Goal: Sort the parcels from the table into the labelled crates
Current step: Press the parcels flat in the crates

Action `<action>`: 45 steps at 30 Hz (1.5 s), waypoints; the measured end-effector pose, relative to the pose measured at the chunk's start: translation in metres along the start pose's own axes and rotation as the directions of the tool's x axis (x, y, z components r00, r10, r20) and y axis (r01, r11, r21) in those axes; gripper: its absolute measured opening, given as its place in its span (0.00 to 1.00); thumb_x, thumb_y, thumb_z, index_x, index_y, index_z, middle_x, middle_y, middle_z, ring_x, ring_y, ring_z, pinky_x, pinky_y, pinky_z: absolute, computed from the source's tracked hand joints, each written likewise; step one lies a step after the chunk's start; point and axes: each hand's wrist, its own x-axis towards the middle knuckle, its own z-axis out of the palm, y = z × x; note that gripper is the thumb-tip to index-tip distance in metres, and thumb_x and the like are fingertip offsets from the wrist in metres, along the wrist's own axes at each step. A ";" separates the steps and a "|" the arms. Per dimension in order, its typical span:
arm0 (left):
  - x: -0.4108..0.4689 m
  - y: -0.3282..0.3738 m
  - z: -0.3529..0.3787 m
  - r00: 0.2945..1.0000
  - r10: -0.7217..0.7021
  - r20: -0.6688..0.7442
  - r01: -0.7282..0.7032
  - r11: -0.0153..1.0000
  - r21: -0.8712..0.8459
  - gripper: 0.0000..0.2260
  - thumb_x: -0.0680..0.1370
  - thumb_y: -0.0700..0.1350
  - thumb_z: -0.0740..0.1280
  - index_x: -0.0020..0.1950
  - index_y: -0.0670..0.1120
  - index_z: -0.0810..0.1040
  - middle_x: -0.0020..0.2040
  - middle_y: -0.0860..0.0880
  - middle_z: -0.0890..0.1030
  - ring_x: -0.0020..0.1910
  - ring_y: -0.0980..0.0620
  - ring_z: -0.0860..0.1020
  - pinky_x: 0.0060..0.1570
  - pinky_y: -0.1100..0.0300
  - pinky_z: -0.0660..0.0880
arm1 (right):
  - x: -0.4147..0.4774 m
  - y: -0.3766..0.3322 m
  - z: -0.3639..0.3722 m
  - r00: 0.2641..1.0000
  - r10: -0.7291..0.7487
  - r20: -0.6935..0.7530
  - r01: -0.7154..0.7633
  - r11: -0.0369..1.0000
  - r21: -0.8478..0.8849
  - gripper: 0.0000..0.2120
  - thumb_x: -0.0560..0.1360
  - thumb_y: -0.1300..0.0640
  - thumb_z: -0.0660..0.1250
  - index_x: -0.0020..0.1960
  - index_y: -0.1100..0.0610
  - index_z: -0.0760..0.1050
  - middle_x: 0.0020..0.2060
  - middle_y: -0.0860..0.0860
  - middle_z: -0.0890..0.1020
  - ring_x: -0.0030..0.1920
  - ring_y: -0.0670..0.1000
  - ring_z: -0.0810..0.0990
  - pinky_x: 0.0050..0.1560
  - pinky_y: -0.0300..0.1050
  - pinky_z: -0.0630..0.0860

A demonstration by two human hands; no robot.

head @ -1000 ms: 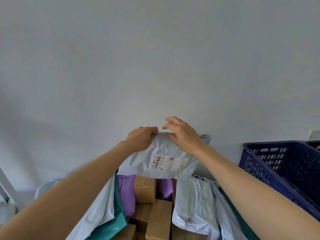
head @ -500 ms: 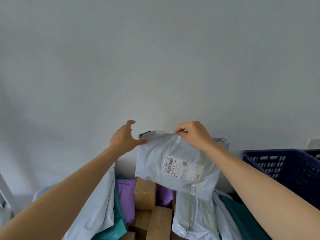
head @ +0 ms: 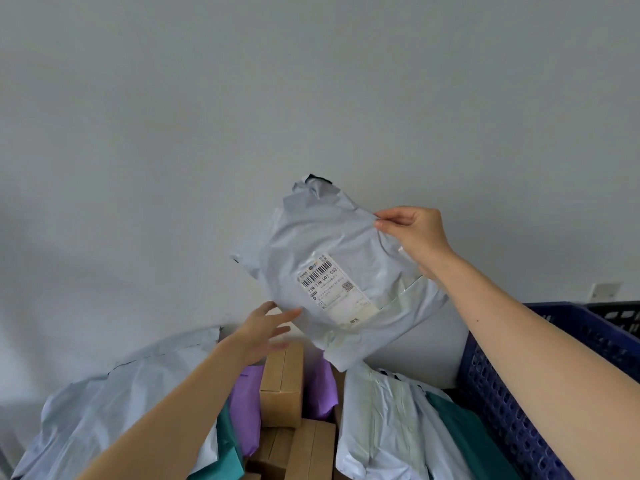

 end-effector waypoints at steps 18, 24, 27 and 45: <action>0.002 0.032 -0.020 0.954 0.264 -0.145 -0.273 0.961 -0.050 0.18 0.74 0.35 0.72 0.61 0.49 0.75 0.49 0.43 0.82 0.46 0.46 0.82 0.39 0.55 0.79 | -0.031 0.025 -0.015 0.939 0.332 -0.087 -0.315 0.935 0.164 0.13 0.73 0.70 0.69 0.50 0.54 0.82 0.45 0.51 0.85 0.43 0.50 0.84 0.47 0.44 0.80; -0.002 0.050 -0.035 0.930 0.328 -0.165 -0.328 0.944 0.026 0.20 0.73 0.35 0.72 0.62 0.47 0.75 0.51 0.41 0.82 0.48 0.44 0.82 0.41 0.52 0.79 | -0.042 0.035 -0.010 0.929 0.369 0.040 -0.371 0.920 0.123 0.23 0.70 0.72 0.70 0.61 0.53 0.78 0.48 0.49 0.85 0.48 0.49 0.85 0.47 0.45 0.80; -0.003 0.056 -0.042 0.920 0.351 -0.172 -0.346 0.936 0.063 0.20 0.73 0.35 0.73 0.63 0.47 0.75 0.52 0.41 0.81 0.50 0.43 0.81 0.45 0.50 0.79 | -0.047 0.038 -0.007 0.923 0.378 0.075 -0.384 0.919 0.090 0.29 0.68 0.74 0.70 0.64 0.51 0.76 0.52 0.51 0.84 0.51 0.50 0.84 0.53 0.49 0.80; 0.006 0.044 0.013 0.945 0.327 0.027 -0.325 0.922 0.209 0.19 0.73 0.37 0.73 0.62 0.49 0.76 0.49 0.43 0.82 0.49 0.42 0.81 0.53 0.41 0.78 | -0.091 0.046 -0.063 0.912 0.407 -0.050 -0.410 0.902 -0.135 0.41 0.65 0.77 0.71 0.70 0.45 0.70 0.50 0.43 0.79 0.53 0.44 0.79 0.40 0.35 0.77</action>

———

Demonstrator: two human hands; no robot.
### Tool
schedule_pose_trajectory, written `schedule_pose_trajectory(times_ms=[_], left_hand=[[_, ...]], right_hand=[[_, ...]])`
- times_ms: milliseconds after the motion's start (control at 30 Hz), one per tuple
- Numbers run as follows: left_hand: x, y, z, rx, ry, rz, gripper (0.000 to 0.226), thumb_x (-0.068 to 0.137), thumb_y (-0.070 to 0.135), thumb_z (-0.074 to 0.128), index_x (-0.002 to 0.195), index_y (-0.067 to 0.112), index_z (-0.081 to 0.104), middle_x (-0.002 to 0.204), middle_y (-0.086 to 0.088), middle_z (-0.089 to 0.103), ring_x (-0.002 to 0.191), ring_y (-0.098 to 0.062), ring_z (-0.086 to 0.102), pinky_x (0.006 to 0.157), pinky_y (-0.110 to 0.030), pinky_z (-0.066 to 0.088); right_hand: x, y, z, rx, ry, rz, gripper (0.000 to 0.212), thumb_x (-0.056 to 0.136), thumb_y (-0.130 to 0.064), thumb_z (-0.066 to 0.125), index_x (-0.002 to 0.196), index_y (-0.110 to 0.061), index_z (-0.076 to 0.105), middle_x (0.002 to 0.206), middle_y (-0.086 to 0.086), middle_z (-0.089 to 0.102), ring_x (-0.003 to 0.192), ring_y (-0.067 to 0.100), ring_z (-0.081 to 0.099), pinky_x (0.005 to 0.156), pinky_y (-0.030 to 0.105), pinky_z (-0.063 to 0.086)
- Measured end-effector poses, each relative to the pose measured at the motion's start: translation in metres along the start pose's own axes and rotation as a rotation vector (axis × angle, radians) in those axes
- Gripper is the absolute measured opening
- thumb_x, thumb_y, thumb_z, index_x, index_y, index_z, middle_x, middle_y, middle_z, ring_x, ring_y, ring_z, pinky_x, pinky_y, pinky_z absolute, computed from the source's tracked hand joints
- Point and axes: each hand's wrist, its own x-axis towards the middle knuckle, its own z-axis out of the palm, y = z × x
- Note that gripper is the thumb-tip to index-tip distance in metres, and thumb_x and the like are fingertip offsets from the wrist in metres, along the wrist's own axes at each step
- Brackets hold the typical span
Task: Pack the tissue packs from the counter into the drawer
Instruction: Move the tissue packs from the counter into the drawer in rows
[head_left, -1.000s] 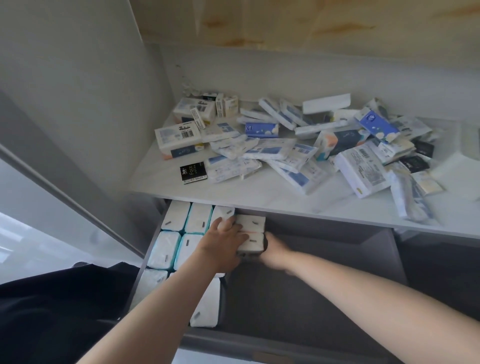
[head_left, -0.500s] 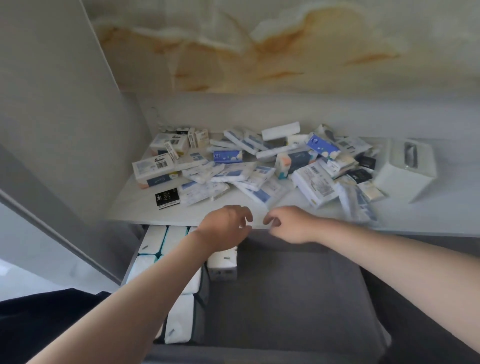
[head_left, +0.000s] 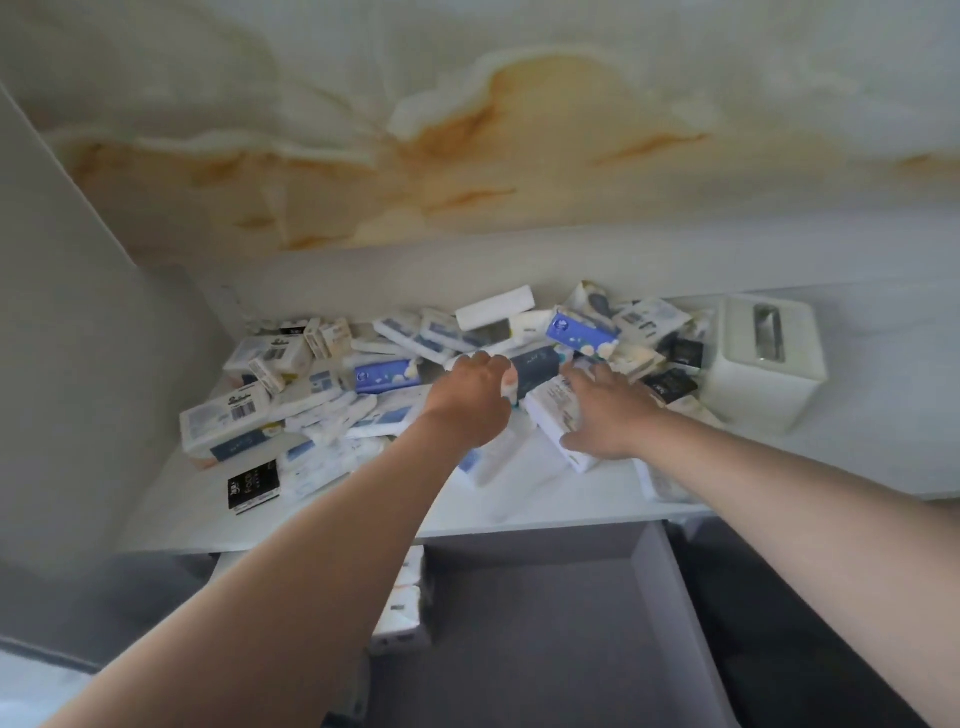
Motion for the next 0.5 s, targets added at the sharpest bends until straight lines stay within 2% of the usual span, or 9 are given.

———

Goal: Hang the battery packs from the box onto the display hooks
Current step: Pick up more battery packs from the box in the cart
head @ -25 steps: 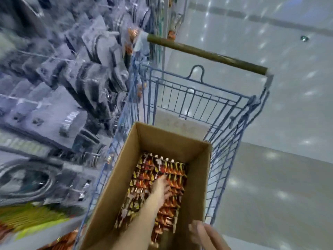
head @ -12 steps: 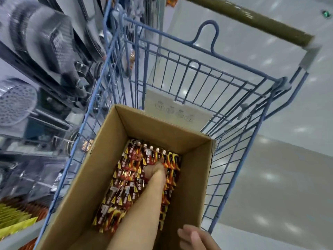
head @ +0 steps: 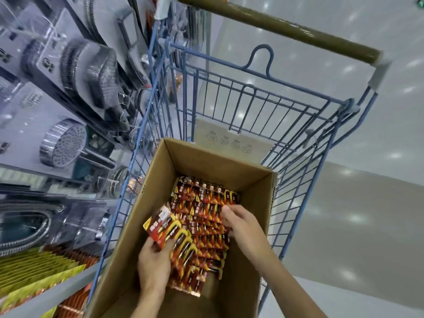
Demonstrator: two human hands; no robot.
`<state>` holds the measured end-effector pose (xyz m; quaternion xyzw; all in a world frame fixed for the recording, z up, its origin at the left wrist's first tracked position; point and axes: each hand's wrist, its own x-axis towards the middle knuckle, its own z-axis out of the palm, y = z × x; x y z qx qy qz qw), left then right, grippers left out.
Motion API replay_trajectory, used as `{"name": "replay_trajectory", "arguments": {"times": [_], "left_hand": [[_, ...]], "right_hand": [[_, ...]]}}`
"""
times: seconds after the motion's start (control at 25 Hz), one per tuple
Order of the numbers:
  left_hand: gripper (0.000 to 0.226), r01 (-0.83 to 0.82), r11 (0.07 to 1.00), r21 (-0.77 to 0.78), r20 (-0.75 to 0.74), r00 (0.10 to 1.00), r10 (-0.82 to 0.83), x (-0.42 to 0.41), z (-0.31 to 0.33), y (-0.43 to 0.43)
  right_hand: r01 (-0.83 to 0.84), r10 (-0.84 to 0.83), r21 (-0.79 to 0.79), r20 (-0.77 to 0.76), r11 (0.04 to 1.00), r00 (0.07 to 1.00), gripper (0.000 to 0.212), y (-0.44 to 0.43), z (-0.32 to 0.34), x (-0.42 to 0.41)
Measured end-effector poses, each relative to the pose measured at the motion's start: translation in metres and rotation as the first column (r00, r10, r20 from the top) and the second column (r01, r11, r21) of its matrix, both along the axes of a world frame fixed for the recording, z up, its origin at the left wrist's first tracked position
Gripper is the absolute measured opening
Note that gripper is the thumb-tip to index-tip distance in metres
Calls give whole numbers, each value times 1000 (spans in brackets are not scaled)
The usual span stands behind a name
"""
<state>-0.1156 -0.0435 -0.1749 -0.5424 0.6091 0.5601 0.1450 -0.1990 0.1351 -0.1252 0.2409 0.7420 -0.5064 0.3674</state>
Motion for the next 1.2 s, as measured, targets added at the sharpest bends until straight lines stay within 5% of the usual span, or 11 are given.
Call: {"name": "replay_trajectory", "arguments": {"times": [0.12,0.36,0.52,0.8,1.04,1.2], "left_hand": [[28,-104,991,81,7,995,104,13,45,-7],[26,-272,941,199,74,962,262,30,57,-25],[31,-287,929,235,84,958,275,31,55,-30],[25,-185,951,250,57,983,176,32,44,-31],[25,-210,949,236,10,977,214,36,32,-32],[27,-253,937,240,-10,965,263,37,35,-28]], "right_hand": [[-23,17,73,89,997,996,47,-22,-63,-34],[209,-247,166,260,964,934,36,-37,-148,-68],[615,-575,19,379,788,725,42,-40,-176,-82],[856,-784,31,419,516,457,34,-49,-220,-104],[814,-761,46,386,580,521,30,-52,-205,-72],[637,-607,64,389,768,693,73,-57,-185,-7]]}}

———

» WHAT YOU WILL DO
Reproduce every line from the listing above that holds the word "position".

» OUTPUT BELOW
`<state>` holds the measured end-effector pose (xyz m; quaternion xyzw; all in a world frame fixed for the recording, z up, its origin at the left wrist's first tracked position; point and axes: each hand's wrist, its own x-axis towards the middle knuckle, its own z-axis out of the palm, y = z × x; x y z qx qy qz qw), left then right, grippers left out.
Measured end-effector poses, each relative to the pose measured at the motion's start: translation in metres and rotation as the first column (r00, r10, r20 from the top) and the second column (r01, r11, r21) of its matrix, both along the axes of a world frame fixed for the recording, z up, its origin at the left wrist's first tracked position

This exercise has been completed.